## About this exercise:
What you return must be every line from the beginning of the data through the line holding "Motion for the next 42", unchanged.

## Data for this task:
____________________

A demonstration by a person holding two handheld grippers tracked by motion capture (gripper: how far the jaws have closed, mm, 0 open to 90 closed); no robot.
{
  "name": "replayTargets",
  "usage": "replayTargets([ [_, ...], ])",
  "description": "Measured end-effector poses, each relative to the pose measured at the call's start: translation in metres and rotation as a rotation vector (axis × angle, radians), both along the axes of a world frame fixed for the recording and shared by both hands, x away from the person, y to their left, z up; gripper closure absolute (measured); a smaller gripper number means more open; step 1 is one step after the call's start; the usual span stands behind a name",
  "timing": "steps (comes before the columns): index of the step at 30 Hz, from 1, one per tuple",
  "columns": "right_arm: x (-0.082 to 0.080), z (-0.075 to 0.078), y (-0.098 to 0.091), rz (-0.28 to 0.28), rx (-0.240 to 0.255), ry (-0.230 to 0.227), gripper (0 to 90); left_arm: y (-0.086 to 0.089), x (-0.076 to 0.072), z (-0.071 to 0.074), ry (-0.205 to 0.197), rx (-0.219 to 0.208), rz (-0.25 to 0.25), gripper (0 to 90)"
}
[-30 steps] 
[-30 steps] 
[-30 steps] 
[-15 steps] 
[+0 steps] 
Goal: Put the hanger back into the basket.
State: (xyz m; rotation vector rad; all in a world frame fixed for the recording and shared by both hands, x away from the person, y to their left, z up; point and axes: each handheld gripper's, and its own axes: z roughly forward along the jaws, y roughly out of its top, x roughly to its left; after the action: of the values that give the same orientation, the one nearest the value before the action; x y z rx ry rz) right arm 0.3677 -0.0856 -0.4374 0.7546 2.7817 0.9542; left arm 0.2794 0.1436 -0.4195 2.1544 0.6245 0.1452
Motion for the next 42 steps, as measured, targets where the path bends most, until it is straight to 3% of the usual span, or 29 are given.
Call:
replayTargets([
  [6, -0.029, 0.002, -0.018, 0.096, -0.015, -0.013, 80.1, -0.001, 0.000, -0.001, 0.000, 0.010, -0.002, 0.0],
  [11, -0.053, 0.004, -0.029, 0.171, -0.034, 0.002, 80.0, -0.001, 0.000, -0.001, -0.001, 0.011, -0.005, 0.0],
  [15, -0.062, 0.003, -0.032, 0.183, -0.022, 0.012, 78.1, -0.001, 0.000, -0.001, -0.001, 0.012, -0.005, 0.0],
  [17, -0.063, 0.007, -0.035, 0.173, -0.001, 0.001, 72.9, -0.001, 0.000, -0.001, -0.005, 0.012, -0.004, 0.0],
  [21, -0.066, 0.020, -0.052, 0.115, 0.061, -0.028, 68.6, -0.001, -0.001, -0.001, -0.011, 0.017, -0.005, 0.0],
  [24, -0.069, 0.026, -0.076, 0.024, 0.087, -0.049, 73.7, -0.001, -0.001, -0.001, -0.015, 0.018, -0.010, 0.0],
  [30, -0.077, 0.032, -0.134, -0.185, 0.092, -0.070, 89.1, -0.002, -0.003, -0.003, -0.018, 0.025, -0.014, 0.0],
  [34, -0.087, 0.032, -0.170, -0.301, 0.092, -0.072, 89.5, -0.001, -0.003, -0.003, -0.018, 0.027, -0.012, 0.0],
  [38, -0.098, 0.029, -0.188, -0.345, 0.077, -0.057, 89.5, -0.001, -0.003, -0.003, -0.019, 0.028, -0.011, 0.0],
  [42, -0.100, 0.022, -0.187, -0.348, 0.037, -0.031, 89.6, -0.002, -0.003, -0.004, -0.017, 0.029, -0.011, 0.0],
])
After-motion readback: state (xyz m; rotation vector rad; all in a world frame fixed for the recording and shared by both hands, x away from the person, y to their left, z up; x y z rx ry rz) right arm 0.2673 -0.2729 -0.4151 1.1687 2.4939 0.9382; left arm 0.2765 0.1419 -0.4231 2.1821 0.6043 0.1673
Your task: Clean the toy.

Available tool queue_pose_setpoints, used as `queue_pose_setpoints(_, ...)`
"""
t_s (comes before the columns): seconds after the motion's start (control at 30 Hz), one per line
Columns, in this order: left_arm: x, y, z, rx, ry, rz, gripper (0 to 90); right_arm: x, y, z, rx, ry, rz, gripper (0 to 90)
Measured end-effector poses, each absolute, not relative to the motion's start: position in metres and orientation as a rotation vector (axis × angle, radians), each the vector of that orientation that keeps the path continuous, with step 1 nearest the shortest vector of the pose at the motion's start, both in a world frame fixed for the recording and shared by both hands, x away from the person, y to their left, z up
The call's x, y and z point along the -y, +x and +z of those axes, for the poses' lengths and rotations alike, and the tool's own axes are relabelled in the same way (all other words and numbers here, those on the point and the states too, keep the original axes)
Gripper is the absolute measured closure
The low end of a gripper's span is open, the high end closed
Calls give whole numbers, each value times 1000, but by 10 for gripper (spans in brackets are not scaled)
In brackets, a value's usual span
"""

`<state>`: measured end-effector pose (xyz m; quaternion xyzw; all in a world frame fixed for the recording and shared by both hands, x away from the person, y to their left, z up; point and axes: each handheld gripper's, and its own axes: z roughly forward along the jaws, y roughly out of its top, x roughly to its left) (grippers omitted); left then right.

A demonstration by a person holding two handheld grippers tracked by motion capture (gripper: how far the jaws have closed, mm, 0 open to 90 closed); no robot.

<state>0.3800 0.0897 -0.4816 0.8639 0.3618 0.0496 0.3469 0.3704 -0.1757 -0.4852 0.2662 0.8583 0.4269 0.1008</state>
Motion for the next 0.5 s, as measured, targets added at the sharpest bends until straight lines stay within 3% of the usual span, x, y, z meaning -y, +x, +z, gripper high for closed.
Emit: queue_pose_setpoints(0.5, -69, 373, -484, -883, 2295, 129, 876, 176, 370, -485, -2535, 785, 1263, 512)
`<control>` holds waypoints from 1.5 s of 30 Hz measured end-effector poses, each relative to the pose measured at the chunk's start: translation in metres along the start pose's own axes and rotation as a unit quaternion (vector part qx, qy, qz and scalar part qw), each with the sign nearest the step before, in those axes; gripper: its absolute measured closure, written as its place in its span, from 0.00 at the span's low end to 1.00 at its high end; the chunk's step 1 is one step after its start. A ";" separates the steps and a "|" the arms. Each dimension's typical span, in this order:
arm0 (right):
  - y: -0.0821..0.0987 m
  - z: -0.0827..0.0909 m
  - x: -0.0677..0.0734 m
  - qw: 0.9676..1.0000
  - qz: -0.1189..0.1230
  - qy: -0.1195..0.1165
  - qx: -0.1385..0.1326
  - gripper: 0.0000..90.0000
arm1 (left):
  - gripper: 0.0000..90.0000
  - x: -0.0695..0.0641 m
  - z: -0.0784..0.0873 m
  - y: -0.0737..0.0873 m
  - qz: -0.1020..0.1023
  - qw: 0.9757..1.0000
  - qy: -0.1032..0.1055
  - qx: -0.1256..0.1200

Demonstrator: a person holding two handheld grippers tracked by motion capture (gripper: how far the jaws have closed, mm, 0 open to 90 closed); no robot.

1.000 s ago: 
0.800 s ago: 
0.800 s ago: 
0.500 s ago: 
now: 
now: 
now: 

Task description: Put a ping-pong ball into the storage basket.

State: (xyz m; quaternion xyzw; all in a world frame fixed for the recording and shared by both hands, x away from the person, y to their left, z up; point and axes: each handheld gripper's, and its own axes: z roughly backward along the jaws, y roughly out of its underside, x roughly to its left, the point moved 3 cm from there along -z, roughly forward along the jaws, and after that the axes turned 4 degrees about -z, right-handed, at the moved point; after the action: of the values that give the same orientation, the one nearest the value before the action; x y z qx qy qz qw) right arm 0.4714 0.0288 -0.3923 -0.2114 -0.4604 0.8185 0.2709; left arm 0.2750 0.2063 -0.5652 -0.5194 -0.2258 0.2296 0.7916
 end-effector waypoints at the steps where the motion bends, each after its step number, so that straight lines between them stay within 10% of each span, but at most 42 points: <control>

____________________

## Answer:
A demonstration by a person holding two handheld grippers tracked by motion capture (gripper: how far the jaws have closed, mm, 0 open to 90 closed); no robot.
{
  "name": "replayTargets",
  "usage": "replayTargets([ [_, ...], ])",
  "description": "Measured end-effector poses, each relative to the pose measured at the call's start: translation in metres and rotation as a rotation vector (axis × angle, radians), both along the axes of a world frame fixed for the recording and shared by both hands, x away from the person, y to their left, z up; gripper closure absolute (measured); a smaller gripper number means more open; step 1 is one step after the call's start; the usual span stands behind a name",
  "timing": "steps (comes before the columns): index of the step at 30 Hz, from 1, one per tuple",
  "columns": "right_arm: x (-0.082 to 0.080), z (-0.075 to 0.078), y (-0.098 to 0.091), rz (-0.28 to 0.28), rx (-0.240 to 0.255), ry (-0.230 to 0.227), gripper (0 to 90); left_arm: y (-0.086 to 0.089), x (-0.076 to 0.072), z (-0.071 to 0.074), ry (-0.205 to 0.197), rx (-0.219 to 0.208), rz (-0.25 to 0.25), gripper (0 to 90)"
}
[-30 steps] 
[-30 steps] 
[-30 steps] 
[-15 steps] 
[+0 steps] 
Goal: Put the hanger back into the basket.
State: (xyz m; rotation vector rad; all in a world frame fixed for the recording and shared by both hands, x away from the person, y to their left, z up; point and axes: each handheld gripper's, and its own axes: z roughly forward along the jaws, y roughly out of its top, x roughly to its left; after the action: of the values that give the same orientation, the one nearest the value before the action; x y z rx ry rz) right arm 0.3677 -0.0856 -0.4374 0.7546 2.7817 0.9542; left arm 0.2794 0.1436 -0.4195 2.1544 0.6245 0.1452
Motion for the next 42 steps, as measured, targets where the path bends most, until it is straight to 3% of the usual span, or 29 are given.

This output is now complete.